Accordingly, the table could be erected on Shabbos.

6) The entire floor was full of rubble and stones and we were at a loss how to move them because of muktze.
Although we could designate large bricks (blokkim) for the table and perhaps benches, we could not designate stones and pebbles to make them a k’li, which without doing so they remain muktze.
Imagine lying down on the floor in your sleeping bag and stones are poking at your sides and head. Our option was to move the stones with one’s foot etc. which is permitted according to the Mishna Berura.

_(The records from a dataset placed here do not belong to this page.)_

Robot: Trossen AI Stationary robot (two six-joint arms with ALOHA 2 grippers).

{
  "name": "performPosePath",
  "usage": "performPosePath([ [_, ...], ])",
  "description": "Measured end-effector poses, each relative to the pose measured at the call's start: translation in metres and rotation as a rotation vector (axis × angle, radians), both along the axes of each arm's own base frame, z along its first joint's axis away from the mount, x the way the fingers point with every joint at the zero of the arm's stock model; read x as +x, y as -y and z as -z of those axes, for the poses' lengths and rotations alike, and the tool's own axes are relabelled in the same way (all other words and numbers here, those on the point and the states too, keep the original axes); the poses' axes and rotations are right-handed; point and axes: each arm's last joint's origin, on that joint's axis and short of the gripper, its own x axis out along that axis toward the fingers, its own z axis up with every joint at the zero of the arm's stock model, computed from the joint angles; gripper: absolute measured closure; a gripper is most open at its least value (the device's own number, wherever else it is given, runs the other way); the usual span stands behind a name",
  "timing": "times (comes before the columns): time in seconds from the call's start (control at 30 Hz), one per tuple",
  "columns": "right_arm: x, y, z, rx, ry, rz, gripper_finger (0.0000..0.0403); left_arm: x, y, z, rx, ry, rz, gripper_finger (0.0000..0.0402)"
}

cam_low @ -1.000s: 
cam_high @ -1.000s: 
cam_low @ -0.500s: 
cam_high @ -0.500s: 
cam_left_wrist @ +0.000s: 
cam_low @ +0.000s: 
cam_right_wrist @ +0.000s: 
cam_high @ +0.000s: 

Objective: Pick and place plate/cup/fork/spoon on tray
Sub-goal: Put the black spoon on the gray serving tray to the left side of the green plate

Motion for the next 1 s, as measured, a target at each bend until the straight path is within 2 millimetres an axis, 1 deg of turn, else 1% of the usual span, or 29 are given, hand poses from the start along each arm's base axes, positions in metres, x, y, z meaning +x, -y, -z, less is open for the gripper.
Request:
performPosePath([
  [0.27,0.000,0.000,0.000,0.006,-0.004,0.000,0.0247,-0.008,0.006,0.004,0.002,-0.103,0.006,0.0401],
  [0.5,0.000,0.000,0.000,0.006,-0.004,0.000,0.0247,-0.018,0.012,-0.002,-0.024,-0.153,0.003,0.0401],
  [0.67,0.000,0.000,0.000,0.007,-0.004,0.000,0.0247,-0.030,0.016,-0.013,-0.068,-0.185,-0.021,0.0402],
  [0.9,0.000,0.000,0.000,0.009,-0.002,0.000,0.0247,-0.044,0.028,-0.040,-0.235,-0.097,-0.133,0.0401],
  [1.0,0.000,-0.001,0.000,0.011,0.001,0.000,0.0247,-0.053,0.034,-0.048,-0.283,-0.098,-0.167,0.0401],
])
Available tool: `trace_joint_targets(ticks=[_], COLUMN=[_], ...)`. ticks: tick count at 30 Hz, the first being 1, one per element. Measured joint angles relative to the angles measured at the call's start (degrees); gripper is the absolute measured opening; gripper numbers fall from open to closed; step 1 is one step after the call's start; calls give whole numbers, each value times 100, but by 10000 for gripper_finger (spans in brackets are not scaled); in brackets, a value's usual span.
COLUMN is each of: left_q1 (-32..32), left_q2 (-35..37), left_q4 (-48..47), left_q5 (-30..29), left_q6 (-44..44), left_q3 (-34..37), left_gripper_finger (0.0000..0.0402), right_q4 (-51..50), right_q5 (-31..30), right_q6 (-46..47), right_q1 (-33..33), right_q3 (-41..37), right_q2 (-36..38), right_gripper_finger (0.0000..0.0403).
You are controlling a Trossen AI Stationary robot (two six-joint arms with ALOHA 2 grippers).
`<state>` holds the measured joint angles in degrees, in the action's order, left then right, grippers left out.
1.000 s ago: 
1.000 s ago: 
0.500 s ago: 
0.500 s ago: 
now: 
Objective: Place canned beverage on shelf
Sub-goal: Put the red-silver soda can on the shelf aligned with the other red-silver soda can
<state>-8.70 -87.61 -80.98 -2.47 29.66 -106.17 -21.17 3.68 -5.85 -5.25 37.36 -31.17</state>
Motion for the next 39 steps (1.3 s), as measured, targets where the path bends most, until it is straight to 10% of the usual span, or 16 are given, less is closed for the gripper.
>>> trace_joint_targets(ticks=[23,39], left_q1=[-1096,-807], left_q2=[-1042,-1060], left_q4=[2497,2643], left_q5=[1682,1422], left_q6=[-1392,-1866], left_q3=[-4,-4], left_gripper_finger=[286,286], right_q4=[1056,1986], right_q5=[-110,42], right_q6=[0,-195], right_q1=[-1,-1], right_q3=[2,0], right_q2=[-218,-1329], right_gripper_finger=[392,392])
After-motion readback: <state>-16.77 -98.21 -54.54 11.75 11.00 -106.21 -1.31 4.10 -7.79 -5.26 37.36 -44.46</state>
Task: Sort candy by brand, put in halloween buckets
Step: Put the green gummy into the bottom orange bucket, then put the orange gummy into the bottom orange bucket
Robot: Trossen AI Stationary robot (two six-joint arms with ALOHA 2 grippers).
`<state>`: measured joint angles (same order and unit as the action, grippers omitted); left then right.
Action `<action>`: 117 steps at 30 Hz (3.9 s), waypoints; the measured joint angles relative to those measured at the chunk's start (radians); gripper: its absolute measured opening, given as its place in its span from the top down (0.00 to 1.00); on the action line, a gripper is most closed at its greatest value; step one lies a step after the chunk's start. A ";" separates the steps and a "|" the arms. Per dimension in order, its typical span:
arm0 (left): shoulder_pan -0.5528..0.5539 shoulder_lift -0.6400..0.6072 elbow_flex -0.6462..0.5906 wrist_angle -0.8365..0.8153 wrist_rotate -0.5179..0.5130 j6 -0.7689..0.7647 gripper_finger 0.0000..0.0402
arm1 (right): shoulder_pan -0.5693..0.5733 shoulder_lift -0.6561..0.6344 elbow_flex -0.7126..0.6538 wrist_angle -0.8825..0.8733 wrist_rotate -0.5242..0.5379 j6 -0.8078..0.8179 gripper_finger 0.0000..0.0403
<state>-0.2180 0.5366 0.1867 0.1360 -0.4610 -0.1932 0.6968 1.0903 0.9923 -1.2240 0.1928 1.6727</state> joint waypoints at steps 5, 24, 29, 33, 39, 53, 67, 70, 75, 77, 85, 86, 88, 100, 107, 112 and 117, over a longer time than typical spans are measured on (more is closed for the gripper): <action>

7) Rav Eliashiv was asked the following. Soldiers were relieved of fighting 2 a.m. on Friday night, with the possibility of going home until after Shabbos. The soldiers had not been home since the beginning of the war and going home to be with their families would boost moral, ultimately enabling them to continue fighting with renewed energy. This was a real necessity, considering the circumstances.
His reply was that in any case they could not remain where they were, being it a m’kom sakana – a dangerous environment and had to relocate southwards.
The problem remains because once they reach safe quarters they should be permitted to continue south to their families. Perhaps a gentile could drive them, but then there’s the issue of traveling 12 mil outside the perimeter.
Some suggested implementing the halacha that soldiers may return to their town.
In any case – it’s not an easy question!!

May Hashem answer our prayers and bring our captives and soldiers home safely.

[NOTE: Keep in mind that this was while our soldiers were operating under inexcusable conditions, as pointed out today by Lenny ben David.]